Command A | Cohere

Command A is Cohere’s most performant model to date, excelling at real world enterprise tasks including tool use, retrieval augmented generation (RAG), agents, and multilingual use cases. At 111B parameters, Command A has a context length of 256K and only requires two GPUs (A100s / H100s) to run, while being significantly more efficient at inference time with 150% higher throughput compared to its predecessor, Command R+ 08-2024.

Model Details

Model Name	Description	Modality	Context Length	Maximum Output Tokens	Endpoints
`command-a-03-2025`	Command A is our most performant model to date, excelling at tool use, agents, retrieval augmented generation (RAG), and multilingual use cases.
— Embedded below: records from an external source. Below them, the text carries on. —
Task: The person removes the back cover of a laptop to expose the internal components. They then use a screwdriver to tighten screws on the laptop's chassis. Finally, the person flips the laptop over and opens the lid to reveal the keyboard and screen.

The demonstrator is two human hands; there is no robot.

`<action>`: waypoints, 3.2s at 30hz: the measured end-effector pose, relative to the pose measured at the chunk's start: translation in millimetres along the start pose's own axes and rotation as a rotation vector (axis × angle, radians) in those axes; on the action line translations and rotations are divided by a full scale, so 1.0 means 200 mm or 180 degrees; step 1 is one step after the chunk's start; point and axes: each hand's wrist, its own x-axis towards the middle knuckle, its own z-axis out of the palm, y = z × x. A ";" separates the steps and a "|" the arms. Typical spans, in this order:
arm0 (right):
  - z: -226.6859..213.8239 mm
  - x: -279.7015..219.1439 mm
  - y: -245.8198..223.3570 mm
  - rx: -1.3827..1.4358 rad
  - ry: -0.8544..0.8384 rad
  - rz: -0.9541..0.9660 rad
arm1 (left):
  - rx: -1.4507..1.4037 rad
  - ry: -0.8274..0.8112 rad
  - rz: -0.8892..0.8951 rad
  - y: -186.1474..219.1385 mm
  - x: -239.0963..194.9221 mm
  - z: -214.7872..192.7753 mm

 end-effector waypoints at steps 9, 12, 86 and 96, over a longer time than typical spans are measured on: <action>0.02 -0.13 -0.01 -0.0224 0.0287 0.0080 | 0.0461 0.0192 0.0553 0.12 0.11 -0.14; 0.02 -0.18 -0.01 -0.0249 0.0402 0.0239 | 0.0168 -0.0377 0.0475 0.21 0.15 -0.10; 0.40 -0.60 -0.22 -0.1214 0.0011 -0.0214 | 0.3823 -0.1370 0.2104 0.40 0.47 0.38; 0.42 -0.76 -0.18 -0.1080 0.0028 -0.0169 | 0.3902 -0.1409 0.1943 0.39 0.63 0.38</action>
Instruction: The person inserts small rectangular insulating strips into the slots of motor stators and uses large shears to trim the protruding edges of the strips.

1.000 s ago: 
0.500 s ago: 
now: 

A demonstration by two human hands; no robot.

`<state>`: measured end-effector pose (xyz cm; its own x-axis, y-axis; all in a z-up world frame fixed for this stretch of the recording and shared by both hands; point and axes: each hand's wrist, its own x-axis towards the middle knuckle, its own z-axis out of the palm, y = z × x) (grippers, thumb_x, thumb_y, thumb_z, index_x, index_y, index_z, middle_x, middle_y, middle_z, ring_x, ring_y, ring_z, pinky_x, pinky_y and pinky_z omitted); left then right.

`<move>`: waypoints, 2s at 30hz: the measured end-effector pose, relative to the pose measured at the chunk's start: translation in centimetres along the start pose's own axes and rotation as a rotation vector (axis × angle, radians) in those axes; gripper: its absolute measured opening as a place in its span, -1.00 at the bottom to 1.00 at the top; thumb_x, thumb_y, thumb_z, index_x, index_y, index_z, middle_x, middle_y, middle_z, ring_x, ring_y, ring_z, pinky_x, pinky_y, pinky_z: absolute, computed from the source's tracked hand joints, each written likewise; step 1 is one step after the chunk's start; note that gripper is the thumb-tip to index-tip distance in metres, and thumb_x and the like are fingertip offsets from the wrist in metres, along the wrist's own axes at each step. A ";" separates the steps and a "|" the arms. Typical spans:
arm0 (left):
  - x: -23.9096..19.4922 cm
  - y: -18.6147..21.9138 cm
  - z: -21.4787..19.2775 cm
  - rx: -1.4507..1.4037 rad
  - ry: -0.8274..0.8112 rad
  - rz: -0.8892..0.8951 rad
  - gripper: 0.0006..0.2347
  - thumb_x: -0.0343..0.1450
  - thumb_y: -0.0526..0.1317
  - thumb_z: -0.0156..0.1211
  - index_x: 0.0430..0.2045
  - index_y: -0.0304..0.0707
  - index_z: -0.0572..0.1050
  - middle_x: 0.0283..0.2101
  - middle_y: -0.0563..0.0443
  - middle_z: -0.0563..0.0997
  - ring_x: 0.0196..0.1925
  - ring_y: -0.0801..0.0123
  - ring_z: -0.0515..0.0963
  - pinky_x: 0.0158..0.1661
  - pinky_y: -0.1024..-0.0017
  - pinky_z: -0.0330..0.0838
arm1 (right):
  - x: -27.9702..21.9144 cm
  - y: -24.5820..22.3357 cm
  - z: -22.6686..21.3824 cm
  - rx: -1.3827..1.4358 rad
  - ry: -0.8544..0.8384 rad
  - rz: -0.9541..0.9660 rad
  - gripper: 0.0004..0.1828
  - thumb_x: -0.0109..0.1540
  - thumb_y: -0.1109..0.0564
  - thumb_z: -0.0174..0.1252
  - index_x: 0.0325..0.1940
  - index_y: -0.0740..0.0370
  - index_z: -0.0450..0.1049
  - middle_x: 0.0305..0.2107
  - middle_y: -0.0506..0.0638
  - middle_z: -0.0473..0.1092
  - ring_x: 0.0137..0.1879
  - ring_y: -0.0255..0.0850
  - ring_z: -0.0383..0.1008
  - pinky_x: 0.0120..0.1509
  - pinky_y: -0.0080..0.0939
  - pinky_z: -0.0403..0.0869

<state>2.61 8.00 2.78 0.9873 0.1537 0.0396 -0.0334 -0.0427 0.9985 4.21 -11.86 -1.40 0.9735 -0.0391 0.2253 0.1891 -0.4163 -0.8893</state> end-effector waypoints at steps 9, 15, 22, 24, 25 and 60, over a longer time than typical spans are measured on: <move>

Command A has a context length of 256K, only requires two GPUs to run, and has 150% higher throughput compared to Command R+ 08-2024.	Text	256k	8k	Chat

What Can Command A Be Used For?

Command A is excellent for:

Tool use - With tool use, Command models can be given tools such as search engines, APIs, vector databases, etc., which can expand their baseline functionality. Command A excels at tool use, exhibiting particular strength in using tools in real-world, diverse, and dynamic environments. In addition, Command A is good at avoiding unnecessarily calling tools, which is an important aspect of tool-use in practical applications.
Agents - As this is being written, agents are among the most exciting frontiers for large language models. Command A’s multistep tool use capabilities allow it to power fast and capable REACT agents. When set up as an internet-augmented research agent, for example, Command A ably completes tasks that require breaking down complex questions into subgoals, and also performs favorably in domains that utilize complex reasoning and active information seeking.
Retrieval augmented generation - Retrieval Augmented Generation (RAG) refers to the practice of ‘grounding’ model outputs in external data sources, which can increase accuracy. Command A is exceptionally good at generating responses in conversational tasks, attending over long inputs, and extracting and manipulating numerical information in financial settings.
Multilingual use cases - The model is trained to perform well in 23 languages: English, French, Spanish, Italian, German, Portuguese, Japanese, Korean, Chinese, Arabic, Russian, Polish, Turkish, Vietnamese, Dutch, Czech, Indonesian, Ukrainian, Romanian, Greek, Hindi, Hebrew, Persian. It has been trained to respond in the language of the user, or follow instructions to output a response in a different language. It also excels at performing cross-lingual tasks, such as translation or answering questions about content in other languages.

Command A is Chatty

By default, the model is interactive and optimized for conversation, meaning it is verbose and uses markdown to highlight code. To override this behavior, developers should use a system instruction which asks the model to simply provide the answer and to not use markdown or code block markers. To learn more, consult our documentation on system instructions.